The Padres won the fourth game against the Cardinals on Sunday, splitting the four-game series. Fernando Tatis Jr. still couldn’t score a homer, but his bat did. Credit to the Padres’ newest inductee, Nick Castellanos, Tatis’ bat scored a game-tying home run in the ninth. Castellanos broke his bat during his at-bats and borrowed Tatis’s.
After the game, Castellanos was asked about hitting a home run with Tatis’ bat, only to be bluntly responded to.
“That’s rude,” Castellanos replied when a journalist asked him, “Are you going to let him hear the end of it that you hit a home run with his bat before he did?”
The Padres have already played 40 games this season, but Tatis has yet to hit a homer. Although he is hitting .243 and scored 15 RBIs, no ball went over the fence in 2026. The Padres’ $340 million slugger has hit 20 or more homers in each of the last four seasons. In 2020, Tatis scored 17 HRs from 59 games, and now again in 2026, he has already played 29 games without a homer.
“That’s rude”
pic.twitter.com/BdDjAHT5j8 https://t.co/vZYgEgJzfA
— Talkin’ Baseball (@TalkinBaseball_) May 11, 2026
On Sunday, Castellanos entered the plate in the ninth with the Padres trailing 0-2. The perfect situation for him to make it big, and he delivered his biggest moment with the Padres. A game-tying two-run homer off Riley O’Brien. It took the game to the late innings where Manny Machado’s walk-off sacrifice fly added another run, and the Padres won 3-2.

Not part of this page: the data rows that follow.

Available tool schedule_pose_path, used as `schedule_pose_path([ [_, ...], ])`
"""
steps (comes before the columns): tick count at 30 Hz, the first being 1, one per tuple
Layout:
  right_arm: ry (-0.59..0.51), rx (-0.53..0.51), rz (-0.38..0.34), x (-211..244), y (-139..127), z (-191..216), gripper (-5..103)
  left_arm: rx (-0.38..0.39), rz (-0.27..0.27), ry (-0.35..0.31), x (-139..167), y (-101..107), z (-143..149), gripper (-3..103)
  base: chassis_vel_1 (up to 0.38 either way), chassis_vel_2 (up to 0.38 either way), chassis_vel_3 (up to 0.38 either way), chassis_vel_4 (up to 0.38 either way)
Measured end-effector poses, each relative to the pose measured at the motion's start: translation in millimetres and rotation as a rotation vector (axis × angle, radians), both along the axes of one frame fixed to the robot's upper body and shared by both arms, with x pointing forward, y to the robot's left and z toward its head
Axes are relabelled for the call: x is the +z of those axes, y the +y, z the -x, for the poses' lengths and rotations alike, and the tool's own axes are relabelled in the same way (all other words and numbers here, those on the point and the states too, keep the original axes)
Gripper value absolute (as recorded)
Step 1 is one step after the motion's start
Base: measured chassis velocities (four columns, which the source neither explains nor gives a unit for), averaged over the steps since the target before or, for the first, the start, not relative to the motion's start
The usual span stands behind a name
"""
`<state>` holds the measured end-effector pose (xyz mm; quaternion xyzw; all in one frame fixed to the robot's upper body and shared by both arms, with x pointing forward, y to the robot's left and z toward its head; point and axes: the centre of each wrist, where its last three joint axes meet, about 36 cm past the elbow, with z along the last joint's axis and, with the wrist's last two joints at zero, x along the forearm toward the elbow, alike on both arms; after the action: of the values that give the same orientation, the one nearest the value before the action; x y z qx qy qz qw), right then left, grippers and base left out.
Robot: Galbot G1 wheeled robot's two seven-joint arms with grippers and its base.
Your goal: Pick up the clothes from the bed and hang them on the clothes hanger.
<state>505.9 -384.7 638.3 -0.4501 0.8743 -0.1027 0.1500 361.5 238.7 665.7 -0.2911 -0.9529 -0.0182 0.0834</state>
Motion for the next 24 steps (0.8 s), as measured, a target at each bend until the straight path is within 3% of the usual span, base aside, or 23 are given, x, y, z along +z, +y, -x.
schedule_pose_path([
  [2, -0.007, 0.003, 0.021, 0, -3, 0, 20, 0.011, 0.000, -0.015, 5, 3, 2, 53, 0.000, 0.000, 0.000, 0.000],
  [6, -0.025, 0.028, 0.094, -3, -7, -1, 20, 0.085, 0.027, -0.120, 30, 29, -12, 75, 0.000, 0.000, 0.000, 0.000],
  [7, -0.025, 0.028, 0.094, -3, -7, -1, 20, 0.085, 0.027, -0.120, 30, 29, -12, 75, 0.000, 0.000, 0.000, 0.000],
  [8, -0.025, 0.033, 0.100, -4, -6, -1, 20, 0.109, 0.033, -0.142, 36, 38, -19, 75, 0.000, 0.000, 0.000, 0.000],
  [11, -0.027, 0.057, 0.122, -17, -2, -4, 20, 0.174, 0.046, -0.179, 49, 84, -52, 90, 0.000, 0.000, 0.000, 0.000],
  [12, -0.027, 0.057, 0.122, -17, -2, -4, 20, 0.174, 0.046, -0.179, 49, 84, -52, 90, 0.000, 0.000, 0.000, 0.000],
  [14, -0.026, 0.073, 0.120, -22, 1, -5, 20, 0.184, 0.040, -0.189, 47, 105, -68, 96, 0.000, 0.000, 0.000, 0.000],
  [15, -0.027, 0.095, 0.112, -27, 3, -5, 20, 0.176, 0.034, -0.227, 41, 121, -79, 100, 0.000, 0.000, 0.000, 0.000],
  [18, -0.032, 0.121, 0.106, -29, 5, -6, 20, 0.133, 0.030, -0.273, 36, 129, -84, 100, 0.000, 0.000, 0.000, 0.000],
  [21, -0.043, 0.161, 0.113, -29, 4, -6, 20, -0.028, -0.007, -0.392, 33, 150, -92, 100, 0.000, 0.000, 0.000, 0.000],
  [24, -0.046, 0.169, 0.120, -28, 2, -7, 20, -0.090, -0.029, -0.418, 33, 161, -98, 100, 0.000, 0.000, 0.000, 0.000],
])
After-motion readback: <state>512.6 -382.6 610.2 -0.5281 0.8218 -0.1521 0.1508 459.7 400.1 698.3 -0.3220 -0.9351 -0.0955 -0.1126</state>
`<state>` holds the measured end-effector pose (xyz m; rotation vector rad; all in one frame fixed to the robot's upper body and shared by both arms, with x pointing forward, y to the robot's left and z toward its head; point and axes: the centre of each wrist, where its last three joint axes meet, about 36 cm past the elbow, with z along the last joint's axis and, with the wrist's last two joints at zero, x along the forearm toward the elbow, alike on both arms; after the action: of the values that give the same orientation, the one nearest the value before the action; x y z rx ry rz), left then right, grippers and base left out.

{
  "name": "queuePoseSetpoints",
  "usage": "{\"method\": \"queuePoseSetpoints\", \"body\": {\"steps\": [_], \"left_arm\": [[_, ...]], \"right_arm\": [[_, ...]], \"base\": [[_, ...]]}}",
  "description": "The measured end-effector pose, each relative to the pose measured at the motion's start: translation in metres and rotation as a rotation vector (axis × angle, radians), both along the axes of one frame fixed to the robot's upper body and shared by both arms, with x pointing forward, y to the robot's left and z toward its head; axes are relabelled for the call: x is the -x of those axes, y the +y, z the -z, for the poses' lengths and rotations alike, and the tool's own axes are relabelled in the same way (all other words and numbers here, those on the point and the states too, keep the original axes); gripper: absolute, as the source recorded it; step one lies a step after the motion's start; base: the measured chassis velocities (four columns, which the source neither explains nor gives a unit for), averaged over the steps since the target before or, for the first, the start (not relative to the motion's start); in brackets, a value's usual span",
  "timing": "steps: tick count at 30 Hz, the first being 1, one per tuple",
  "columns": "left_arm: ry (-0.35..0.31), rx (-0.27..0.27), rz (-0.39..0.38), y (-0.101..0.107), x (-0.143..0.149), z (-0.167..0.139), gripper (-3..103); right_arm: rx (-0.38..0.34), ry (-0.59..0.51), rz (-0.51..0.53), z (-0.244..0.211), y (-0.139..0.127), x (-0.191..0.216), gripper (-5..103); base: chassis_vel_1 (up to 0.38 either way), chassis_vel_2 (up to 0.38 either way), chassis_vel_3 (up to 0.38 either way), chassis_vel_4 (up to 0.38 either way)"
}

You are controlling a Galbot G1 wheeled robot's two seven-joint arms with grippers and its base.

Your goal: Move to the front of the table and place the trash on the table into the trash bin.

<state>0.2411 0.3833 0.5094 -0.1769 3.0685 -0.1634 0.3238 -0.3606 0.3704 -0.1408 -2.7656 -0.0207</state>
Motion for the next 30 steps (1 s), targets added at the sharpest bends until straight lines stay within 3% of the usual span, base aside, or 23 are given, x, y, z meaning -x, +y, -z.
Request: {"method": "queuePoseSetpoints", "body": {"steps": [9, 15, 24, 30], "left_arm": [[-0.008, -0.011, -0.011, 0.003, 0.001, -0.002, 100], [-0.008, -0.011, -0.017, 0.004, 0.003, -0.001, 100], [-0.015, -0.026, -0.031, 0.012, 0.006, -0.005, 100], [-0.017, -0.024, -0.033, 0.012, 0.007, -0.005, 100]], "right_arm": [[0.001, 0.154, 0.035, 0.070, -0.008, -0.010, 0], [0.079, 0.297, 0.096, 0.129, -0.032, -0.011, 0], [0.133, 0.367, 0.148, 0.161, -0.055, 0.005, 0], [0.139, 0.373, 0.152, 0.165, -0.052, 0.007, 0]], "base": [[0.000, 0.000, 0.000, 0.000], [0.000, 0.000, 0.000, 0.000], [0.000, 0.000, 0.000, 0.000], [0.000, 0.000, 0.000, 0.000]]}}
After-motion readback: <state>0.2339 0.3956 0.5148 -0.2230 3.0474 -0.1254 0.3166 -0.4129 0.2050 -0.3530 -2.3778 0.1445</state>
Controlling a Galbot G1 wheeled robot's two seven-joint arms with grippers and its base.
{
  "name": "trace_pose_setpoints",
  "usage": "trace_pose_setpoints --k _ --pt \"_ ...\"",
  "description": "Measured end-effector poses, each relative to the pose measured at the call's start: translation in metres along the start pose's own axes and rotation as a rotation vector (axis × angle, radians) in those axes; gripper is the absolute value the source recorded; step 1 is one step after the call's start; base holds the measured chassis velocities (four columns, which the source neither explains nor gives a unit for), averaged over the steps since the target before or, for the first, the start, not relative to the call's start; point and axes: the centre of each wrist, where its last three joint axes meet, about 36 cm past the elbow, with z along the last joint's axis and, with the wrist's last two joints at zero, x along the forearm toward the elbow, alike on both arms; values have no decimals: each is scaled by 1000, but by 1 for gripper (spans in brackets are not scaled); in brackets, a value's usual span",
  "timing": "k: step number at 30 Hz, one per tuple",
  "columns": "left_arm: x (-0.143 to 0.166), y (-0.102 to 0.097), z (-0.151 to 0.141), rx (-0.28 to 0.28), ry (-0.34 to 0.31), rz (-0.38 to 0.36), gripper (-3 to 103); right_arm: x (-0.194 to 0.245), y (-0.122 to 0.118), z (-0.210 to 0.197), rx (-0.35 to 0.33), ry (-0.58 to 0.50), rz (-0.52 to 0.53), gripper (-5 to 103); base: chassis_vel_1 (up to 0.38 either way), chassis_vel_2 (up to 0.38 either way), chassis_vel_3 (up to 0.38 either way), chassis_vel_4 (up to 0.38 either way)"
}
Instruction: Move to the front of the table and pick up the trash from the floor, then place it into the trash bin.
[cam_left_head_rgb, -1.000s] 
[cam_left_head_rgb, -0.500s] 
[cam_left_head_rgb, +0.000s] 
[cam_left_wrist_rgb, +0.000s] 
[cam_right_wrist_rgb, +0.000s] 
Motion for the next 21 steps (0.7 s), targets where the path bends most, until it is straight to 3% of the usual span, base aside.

Sunday marks Castellanos’ second homer this year. He is hitting just .192 with a .231 on-base percentage, but does have 13 RBIs this year. Still a long way to go, and he knows it’s just about time that Tatis would send a pitch over the fence. A homer off Tatis’ wood could also instill some confidence in Tatis next time he comes to the plate.
While Nick Castellanos is yet to get back to his prime with the Padres, he is indeed working in a new role here in San Diego. For the Phillies, fans have seen him starting the lineup. The Padres are using him as a utility hitter. They need Castellanos to come off the bench and offer quality at-bats late in games. More than his sub-.200 average, it’s the clutch moment like the one on Sunday that matters for the Padres.
Nick Castellanos’ re-birth is what the Phillies missed, again
However, what the Phillies couldn’t do with Castellanos, the Padres did that. They experimented with him, and it succeeded. Guess what, it just added to the long list of names who left the Phillies for good.
Take Bobby Abreu as an example. He was an underrated outfielder during his time in Philadelphia (1998–2006). Abreu maintained elite offensive production and became an All-Star with the Yankees after being traded in 2006. Then, after becoming a star in Philadelphia, Curt Schilling was traded in 2000 and went on to win World Series titles with the Diamondbacks and Red Sox, cementing a Hall of Fame-caliber resume.
The worst part was that Nick Castellanos had an issue with the Phillies’ then-manager, Rob Thomson. Just a few weeks ago, the Phillies fired Thomson. The Phillies are struggling with a 19-22 record presently, and Nick Castellanos putting in clutch performances in San Diego offers another reality check for them.